4. ELIGIBILITY AND PARTICIPATION

      4.1 Eligibility and Participation. Eligibility shall be limited to Key
Employees. Participation shall be at the discretion of the Committee.

5. AWARDS

      5.1 Award Timing and Frequency. The Committee shall have complete
discretion in determining the number and frequency of Awards to each
Participant. Participation in the Plan shall begin on the first day of each
Performance Period. However, the Committee, at its sole discretion, may grant an
Award to a Key Employee during any Performance Period. In such cases, the
Participant's degree of participation for such Performance Period may be pro
rated, based on whatever method the Committee shall determine.
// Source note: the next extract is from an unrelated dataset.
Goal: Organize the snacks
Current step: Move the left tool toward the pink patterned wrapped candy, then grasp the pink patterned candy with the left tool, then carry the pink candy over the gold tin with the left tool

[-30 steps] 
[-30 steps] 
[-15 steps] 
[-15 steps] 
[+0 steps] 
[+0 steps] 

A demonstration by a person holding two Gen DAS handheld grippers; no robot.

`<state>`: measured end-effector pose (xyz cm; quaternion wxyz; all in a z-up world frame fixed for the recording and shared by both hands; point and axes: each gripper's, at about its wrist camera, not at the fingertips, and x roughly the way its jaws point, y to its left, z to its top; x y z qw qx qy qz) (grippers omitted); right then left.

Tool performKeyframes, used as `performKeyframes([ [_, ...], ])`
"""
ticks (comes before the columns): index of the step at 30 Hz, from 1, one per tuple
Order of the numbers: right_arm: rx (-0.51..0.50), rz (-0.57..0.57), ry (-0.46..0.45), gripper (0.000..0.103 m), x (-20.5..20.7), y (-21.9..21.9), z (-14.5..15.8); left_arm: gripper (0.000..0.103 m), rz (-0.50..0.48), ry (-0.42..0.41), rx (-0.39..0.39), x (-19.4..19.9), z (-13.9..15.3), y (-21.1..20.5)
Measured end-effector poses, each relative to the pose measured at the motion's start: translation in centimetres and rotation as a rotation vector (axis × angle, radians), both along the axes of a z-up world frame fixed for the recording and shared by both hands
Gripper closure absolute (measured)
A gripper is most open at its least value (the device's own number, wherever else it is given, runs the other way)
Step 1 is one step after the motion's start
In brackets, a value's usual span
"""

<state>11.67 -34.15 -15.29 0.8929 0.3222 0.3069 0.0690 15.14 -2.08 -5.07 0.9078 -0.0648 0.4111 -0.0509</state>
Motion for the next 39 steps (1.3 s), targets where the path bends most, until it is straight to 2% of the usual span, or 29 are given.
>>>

      5.2 Award Value. Each Award shall have an initial value that is
established by the Committee at the time of Award. No single Award to any
Participant shall be for an amount that exceeds the lesser of 200% of the
Participant's annual base salary as in effect at the time of the Award or
$4,000,000.

      5.3 Achieving Award Value. The Committee shall establish Performance Goals
to be achieved during the Performance Period and the various percentage payouts,
if any, for each Award which are dependent upon the degree to which the
Performance Goals have been achieved, all as shall be referred to in the
individual Award Agreement.

      5.4 Certification of Performance Targets. After the end of each
Performance Period, and prior to the payment for such Performance Period, the
Committee must certify in writing the degree to which the Performance Goals and
Performance Measures for the Performance Period were achieved. The Committee
shall calculate the amount of each Participant's Award for such Performance
Period based upon the Performance Measures and Performance Goals for each
Participant. In establishing Performance Targets and Performance Measures and in
calculating the degree of achievement thereof, the Committee may ignore
extraordinary items, property transactions, changes in accounting standards and
losses or gains arising from discontinued operations. The Committee shall have
no authority or discretion to increase the amount of any Participant's Award as
so determined, but it may reduce the amount or totally eliminate any Award if it
determines in its absolute and sole discretion that such action is appropriate
in order to reflect the Participant's performance or unanticipated factors
during the Performance Period.

      5.5 Form and Timing of Payment of Awards. Payment with respect to earned
Awards shall be made as soon as practicable following the close of the
applicable Performance Period. Payment shall be made, in whole or in part, in
the form of cash and/or common stock of the

                                       5
<PAGE>

Company at the sole discretion of the Committee. In no event will the aggregate
number of shares of common stock of the Company issued to Participants with
respect to any Performance Period exceed one percent (1%) of the total of the
issued and outstanding shares of such common stock, plus treasury stock, as
reported in the Annual Report on Form 10-K of the Company for the fiscal year
ending immediately prior to or simultaneous with such Performance Period.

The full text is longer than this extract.